◆ EXERCISE INSTRUCTIONS ◆
Using the material that follows, say how many lines contain the string "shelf". Answer with a number only.

◆ DATA BLOCK ◆
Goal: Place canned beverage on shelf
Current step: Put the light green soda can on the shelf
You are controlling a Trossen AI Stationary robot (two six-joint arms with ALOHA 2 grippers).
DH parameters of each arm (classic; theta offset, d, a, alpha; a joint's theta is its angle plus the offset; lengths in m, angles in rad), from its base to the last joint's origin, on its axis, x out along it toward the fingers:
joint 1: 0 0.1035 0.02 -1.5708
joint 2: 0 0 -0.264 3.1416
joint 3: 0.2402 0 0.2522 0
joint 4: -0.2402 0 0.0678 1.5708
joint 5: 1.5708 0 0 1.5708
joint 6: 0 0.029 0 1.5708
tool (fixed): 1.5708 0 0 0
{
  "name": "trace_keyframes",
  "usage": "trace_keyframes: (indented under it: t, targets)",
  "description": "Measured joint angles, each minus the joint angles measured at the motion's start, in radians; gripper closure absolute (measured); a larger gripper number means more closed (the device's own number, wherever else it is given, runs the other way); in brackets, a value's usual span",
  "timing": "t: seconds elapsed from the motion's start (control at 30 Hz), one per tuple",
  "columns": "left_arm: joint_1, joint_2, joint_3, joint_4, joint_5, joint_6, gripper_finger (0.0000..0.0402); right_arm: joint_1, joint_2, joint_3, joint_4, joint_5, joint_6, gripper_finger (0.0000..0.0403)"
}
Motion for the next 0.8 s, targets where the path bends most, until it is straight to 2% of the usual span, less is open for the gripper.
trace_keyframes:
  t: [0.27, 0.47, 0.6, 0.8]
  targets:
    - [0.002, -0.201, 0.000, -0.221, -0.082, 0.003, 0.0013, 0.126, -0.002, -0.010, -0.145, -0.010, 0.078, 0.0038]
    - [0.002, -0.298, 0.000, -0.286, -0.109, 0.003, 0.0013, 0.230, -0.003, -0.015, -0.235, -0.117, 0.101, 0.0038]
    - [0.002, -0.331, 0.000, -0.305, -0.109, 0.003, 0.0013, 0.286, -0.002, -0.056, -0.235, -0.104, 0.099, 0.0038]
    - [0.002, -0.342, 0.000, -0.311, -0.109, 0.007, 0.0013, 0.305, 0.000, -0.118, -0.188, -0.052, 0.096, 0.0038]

◆ WRITTEN REPLY ◆
2